SOURCE RECORDS »

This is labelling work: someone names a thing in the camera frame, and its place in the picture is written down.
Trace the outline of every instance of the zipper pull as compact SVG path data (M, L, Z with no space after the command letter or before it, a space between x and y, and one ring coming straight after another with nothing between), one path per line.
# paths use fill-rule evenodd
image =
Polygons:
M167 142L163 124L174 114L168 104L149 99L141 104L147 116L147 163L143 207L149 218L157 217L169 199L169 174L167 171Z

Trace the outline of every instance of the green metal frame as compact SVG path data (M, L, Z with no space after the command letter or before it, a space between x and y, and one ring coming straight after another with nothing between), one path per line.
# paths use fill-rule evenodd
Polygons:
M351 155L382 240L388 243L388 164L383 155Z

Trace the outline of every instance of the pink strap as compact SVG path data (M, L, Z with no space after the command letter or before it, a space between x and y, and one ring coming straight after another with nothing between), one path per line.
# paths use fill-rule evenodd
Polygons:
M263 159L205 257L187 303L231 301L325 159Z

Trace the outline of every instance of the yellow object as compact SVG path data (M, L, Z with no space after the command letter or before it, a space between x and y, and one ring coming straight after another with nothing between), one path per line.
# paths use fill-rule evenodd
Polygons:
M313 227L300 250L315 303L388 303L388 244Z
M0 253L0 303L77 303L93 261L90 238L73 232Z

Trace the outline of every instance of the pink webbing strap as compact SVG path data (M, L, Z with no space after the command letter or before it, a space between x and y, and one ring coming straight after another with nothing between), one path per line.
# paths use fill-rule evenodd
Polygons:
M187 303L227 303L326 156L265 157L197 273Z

---

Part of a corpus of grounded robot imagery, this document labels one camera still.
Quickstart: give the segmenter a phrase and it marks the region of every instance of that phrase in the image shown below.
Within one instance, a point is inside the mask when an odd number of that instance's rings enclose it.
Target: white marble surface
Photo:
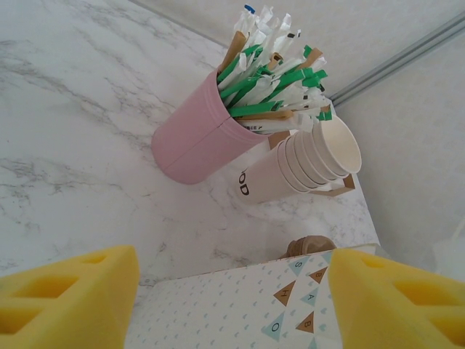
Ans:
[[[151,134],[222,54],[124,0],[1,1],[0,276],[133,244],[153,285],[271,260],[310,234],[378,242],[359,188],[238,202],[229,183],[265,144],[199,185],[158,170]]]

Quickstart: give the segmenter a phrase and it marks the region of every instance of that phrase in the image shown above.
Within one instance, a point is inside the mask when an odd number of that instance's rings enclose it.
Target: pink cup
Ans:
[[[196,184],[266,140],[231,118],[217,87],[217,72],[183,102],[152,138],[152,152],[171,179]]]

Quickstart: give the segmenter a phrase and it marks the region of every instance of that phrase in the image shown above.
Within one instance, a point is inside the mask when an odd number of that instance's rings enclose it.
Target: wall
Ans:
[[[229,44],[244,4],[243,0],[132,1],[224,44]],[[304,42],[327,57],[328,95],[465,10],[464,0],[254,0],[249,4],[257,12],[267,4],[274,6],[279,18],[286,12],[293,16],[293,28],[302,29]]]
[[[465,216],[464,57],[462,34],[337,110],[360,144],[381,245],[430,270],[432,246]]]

...

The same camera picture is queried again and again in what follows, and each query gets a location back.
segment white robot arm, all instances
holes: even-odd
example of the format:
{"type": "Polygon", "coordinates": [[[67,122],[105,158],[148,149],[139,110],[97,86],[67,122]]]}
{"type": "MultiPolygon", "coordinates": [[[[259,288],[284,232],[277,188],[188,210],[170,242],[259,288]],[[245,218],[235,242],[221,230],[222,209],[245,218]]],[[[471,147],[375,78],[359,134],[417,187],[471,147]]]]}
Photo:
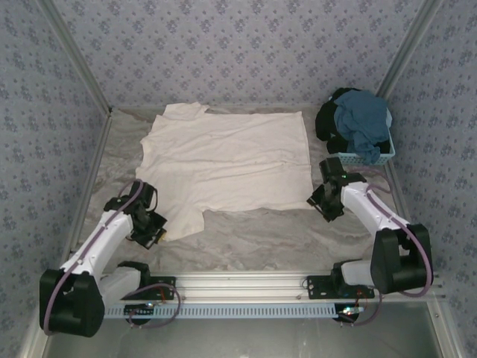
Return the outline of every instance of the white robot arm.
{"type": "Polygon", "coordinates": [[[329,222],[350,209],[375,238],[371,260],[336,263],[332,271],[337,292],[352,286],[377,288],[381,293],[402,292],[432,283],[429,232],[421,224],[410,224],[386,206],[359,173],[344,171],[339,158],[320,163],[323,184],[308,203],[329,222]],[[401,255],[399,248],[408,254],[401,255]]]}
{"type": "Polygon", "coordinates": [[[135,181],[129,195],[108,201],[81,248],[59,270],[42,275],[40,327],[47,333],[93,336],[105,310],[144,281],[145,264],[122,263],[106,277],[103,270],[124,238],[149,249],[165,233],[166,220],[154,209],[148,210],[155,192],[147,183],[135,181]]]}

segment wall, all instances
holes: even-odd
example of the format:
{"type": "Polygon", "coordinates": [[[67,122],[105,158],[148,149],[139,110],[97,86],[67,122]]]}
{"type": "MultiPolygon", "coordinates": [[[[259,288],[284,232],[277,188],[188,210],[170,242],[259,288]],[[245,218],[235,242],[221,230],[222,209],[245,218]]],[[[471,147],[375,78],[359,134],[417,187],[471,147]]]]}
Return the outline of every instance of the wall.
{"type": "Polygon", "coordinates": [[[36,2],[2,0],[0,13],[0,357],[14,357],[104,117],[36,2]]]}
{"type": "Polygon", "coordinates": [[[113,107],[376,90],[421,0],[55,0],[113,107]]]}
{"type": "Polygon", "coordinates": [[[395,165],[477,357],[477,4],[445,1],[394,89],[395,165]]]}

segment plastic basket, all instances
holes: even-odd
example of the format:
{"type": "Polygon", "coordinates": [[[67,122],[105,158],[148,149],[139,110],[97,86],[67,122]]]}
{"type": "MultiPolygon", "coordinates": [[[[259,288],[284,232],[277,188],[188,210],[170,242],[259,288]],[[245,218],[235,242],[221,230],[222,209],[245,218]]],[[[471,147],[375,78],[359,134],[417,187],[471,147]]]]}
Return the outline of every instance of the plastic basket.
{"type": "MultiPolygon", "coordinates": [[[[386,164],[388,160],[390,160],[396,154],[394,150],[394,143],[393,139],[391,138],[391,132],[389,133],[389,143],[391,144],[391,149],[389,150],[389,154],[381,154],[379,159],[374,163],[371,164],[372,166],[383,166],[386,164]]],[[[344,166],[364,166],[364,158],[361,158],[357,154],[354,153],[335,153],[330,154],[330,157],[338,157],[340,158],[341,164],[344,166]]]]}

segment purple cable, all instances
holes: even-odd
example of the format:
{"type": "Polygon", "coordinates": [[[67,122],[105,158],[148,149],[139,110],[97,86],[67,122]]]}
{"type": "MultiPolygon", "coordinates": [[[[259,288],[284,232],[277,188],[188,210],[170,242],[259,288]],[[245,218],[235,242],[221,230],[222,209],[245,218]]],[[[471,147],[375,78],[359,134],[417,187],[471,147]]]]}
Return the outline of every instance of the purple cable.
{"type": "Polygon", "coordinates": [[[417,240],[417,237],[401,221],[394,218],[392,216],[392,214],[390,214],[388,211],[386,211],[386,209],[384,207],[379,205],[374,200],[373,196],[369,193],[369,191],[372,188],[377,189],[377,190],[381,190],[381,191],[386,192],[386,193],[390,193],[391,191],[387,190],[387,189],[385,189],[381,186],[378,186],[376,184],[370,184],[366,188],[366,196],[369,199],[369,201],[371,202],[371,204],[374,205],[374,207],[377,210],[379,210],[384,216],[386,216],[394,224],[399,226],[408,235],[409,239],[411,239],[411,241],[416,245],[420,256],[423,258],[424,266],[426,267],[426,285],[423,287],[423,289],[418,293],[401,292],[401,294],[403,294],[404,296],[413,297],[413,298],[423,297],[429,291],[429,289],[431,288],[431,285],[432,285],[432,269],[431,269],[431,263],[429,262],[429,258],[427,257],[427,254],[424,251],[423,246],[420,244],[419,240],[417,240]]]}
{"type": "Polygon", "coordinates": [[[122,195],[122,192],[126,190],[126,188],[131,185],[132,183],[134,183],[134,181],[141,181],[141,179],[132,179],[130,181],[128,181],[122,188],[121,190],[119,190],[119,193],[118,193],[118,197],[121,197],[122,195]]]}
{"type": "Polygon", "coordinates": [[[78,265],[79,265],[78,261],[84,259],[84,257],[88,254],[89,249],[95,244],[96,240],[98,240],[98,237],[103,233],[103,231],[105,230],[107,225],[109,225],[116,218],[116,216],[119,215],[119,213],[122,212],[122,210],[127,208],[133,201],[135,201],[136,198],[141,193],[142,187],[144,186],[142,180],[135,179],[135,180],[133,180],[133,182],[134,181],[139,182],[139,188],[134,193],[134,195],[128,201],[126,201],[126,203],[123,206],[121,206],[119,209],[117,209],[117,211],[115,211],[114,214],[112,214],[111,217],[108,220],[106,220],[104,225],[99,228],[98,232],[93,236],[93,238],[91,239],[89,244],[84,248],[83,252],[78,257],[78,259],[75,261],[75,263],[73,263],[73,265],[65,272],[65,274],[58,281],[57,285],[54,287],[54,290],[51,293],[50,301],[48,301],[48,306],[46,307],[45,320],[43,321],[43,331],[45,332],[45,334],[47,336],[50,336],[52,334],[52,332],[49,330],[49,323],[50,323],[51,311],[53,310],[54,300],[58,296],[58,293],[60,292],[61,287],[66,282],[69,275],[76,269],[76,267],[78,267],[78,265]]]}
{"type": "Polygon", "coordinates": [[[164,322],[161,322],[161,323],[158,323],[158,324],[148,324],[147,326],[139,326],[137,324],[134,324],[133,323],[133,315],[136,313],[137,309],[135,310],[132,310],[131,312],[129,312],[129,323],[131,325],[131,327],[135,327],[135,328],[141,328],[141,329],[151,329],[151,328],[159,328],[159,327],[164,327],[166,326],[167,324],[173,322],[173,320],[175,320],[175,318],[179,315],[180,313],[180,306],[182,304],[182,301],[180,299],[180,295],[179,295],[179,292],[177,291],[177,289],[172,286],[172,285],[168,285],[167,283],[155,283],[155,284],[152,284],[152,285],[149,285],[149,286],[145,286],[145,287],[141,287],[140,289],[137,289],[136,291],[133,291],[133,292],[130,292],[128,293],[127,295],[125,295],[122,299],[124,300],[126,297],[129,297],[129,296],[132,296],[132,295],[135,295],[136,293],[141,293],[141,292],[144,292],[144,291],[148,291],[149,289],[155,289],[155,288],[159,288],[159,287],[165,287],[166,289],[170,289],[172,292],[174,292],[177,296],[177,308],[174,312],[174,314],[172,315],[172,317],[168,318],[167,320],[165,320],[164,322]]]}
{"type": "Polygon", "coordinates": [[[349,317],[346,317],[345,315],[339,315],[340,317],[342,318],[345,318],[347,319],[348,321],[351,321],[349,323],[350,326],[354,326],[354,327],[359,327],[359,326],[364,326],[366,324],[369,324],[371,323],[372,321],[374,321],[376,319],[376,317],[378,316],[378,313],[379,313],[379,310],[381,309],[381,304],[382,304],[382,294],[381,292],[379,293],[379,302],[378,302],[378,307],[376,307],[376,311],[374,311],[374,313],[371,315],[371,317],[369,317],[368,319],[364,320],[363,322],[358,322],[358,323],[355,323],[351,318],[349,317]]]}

WHAT IS BEING ASKED »
Wherever "camera" appears in a line of the entries, copy that line.

TASK ANSWER »
This is labelling work: someone names a thing in the camera frame, and its place in the picture is written down.
Part of a corpus of grounded robot imagery, this document labels one camera still.
The same camera picture is queried again and again in what follows, and each query gets a location back.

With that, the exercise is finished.